In plain English
Every AI model lives two completely separate lives. Training is when the model is built: it reads enormous amounts of text and slowly adjusts billions of internal numbers until it gets good at predicting what comes next. Inference is when the model is used: you send it a prompt, it runs the math, and an answer comes back. Training happens once, in a lab, over weeks or months. Inference happens millions of times a day, every time anyone hits send.
Here's the analogy that makes it stick. Training is medical school: ten brutal years of studying, exams, and corrections, costing a fortune, producing a doctor. Inference is the appointment: you walk in, describe your symptoms, and the doctor applies everything they already know to your specific case in fifteen minutes. The doctor does not re-attend medical school for each patient — and crucially, seeing you does not change what the doctor knows. They walk out of your appointment with exactly the knowledge they walked in with.
That last part trips people up constantly. During inference, the model's knowledge — its parameters, or weights — is completely frozen. ChatGPT answering your question is not "learning" anything in the sense of permanently updating itself. It's a doctor seeing a patient, not a student in a lecture.
Why it matters
Once you separate the two phases, a whole cluster of confusing AI facts suddenly makes sense:
- Why models have a knowledge cutoff. The model only knows what was in its training data, and training ended on a specific date. Asking about yesterday's news fails because no inference request can add knowledge to frozen weights. See knowledge cutoffs explained.
- Why you pay per token, not per model. The training bill was paid once by the lab. Your API bill covers inference: the GPU-seconds spent running your specific request. More tokens in and out means more compute means more cost.
- Why correcting a chatbot doesn't fix it for next time. Your correction lives in the conversation's context window, not in the weights. Open a new chat and the model is back to its trained state.
- Why "the model got smarter overnight" usually means a new model. Improving the actual weights requires another training run, after which the provider ships a new checkpoint. The old one didn't learn; it got replaced.
Who should care? Anyone budgeting an AI product, because inference is the recurring cost that scales with users — for a successful product, total inference spend dwarfs what training cost the lab. Anyone debugging weird model behavior, because "is this a training problem or an inference problem?" is the first triage question. And anyone evaluating vendor claims, because "our model learns from your feedback" almost always means "we'll use your data in a future training run," not "the model updates live."

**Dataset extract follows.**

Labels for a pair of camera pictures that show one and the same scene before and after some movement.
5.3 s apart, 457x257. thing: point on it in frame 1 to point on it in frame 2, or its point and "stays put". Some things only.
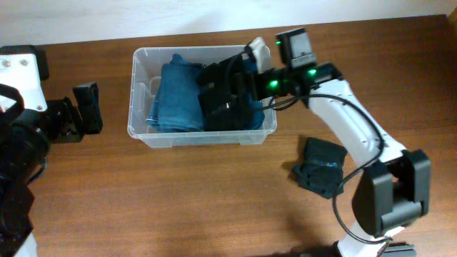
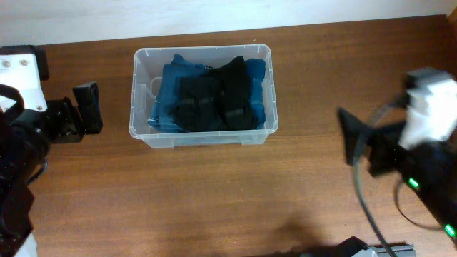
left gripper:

Before this split was cleanly industrialized, classic software had no equivalent: a program's logic was written by hand and executed as written. LLMs replaced hand-written logic with learned logic, which forced the build phase (training) and the run phase (inference) apart — different hardware, different teams, different economics.
How it works
Training: the expensive loop
Training a large language model is one loop, repeated trillions of times. Feed the model a chunk of text from the training data. Ask it to predict the next token. Measure how wrong it was (the loss). Then run backpropagation — an algorithm that traces the error backwards through the network and computes, for every single one of the billions of weights, which direction to nudge it to be slightly less wrong. An optimizer applies those nudges, and the loop starts over with the next chunk.
Each pass through the loop changes the model only microscopically, which is why training takes weeks or months on clusters of thousands of GPUs working in lockstep. The backward pass roughly doubles the compute of the forward pass, and the optimizer needs extra memory for gradients and statistics — so training a model takes several times more GPU memory than merely running it. This is a big part of why LLMs need GPUs in such absurd quantities, and why training costs run so high.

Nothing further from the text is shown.